Você vê ritmos latinos influenciando outros gêneros pop no Reino Unido? Estou pensando no que o reggae e o ska, estilos caribenhos, não latinos, fizeram com o punk durante os anos setenta.
Exatamente. Eu não estava por perto, mas meu pai e meu tio eram da cena. Punk rockers e artistas de reggae, eles estavam nos mesmos clubes, usavam os mesmos locais, no andar de baixo tinha uma noite de reggae e no andar de cima, uma noite punk. E é meio que a mesma dinâmica com afrobeats e reggaeton e dancehall e UK rap . É um tipo de polinização cruzada.

Você pode me falar sobre a estrutura da On Da Beat e suas origens?
Nós não começamos com música latina, começamos com o UK rap, e não começamos com artistas, começamos com produtores e beatmakers, porque pensávamos que eles não recebiam o reconhecimento que mereciam no processo de criação. Por isso, começamos a gerenciar os produtores. Então tivemos um grande sucesso, “Mans Not Hot”, do Big Shaq, que entrou nas paradas do Reino Unido, Alemanha e alguns outros países da Europa.

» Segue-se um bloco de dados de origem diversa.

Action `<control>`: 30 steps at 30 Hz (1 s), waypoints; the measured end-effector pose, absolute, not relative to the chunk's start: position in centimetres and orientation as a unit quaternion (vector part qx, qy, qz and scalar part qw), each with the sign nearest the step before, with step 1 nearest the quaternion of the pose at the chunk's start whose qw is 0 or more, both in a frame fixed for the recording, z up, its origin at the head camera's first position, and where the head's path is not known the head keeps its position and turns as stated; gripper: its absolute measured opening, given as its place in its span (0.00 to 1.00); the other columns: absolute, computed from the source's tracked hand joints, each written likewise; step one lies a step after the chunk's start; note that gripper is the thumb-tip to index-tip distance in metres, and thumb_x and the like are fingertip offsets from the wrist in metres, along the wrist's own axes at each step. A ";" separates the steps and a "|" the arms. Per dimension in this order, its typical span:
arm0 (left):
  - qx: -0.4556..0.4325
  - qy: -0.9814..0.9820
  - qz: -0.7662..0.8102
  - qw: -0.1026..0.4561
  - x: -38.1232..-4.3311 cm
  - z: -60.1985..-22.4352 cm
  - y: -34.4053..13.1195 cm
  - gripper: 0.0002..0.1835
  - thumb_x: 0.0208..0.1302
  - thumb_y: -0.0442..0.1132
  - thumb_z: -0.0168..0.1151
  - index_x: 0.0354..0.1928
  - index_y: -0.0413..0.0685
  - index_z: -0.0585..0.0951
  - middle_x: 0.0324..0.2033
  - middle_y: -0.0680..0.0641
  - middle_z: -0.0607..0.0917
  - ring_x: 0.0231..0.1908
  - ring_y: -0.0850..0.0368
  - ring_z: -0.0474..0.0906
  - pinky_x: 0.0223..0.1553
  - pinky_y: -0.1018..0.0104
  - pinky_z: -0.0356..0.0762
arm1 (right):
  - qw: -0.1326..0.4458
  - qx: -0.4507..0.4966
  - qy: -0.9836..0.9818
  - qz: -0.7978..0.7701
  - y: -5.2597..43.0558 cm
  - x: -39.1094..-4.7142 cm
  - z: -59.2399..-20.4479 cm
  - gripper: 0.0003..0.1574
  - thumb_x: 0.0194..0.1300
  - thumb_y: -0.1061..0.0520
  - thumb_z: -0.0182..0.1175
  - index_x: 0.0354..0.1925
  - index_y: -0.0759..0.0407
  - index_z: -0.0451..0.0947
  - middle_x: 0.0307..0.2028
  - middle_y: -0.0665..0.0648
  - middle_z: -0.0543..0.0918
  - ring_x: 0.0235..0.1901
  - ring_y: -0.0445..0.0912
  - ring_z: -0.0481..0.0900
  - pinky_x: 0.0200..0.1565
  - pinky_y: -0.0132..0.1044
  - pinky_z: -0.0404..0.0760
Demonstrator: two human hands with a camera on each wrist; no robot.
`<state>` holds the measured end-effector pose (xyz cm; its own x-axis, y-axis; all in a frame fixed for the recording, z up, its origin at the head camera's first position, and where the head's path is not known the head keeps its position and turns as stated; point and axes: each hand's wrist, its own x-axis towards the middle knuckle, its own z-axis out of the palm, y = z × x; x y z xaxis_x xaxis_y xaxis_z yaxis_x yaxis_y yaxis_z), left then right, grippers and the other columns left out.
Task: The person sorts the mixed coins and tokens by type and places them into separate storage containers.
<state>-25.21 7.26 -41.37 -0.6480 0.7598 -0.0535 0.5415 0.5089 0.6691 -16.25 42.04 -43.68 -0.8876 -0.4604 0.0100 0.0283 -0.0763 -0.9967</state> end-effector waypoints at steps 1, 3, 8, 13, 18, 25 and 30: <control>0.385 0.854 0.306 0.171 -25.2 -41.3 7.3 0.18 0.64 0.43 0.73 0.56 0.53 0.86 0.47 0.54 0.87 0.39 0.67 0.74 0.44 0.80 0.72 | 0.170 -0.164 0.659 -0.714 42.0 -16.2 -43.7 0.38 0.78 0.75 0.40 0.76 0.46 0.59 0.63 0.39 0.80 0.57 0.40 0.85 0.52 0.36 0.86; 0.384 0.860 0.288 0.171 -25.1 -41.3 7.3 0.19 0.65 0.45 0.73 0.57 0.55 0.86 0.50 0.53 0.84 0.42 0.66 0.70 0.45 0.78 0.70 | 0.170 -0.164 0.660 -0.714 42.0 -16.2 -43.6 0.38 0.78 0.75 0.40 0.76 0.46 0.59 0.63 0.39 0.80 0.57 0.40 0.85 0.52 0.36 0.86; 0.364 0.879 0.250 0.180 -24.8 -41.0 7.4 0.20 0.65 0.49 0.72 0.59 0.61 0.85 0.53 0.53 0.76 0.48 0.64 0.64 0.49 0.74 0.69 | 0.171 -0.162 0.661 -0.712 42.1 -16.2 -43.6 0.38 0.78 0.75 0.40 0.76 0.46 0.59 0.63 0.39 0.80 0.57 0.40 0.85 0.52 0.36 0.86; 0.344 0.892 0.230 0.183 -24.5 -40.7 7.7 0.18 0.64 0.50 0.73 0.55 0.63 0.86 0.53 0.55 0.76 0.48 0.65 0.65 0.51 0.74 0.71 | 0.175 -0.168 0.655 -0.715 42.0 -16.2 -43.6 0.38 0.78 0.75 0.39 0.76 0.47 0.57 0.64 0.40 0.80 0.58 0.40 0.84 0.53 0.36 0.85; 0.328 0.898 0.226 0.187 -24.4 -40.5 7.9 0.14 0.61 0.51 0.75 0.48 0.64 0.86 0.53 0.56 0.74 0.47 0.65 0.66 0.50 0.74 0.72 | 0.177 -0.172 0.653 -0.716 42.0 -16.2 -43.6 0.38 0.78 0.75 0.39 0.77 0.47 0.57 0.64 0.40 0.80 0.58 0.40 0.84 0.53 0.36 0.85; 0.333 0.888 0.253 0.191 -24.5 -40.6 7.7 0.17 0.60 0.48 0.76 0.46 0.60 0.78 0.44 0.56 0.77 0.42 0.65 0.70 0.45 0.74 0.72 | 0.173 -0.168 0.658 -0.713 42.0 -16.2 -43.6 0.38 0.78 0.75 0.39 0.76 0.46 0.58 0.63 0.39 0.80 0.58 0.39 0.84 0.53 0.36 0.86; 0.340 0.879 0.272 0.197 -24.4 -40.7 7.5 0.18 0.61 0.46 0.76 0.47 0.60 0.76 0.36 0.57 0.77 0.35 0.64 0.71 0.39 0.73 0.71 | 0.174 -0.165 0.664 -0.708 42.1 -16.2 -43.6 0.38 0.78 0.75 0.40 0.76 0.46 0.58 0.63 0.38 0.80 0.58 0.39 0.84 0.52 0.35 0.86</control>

E isso gerou bastante receita. Por isso, nos atualizamos e mudamos de local para um novo estúdio, e isso foi um benefício por duas razões: fomos capazes de oferecer novas instalações de gravação, e a mudança para o sul de Londres nos tornou muito mais próximos da comunidade latina na região.
Você vê a música latina se tornando popular no Reino Unido?
Eu acho que é um desafio. A barreira principal é a língua e a barreira secundária é a infraestrutura, como estações de rádio dedicadas. Isso é algo que não existe atualmente no mercado para artistas latinos na Inglaterra. Fazer sucesso no Reino Unido provavelmente não será a nossa estratégia principal.
Eu acho que a melhor saída é conectar esses caras que estão fazendo música em sua língua materna aos lugares de onde eles são. Portanto, conecte-os ao público na Colômbia, na América do Sul como um todo, e conecte-os às comunidades que estão nos Estados Unidos, às comunidades que estão na Europa.
Isso os levaria a uma audiência global?
Eu acredito que conectá-los a essas audiências lhes dará um alcance global. Eles não dependerão de ser um nome do mainstream no Reino Unido. Mas, ao mesmo tempo, temos a outra estratégia, de investir nas faixas em inglês e acessar os gêneros populares. As parcerias entre artistas de diferentes idiomas estão se tornando mais comuns porque, sendo cínico, se você tem gêneros muito populares que não dependem necessariamente da música em inglês, essa é uma maneira de acessar um mercado totalmente novo.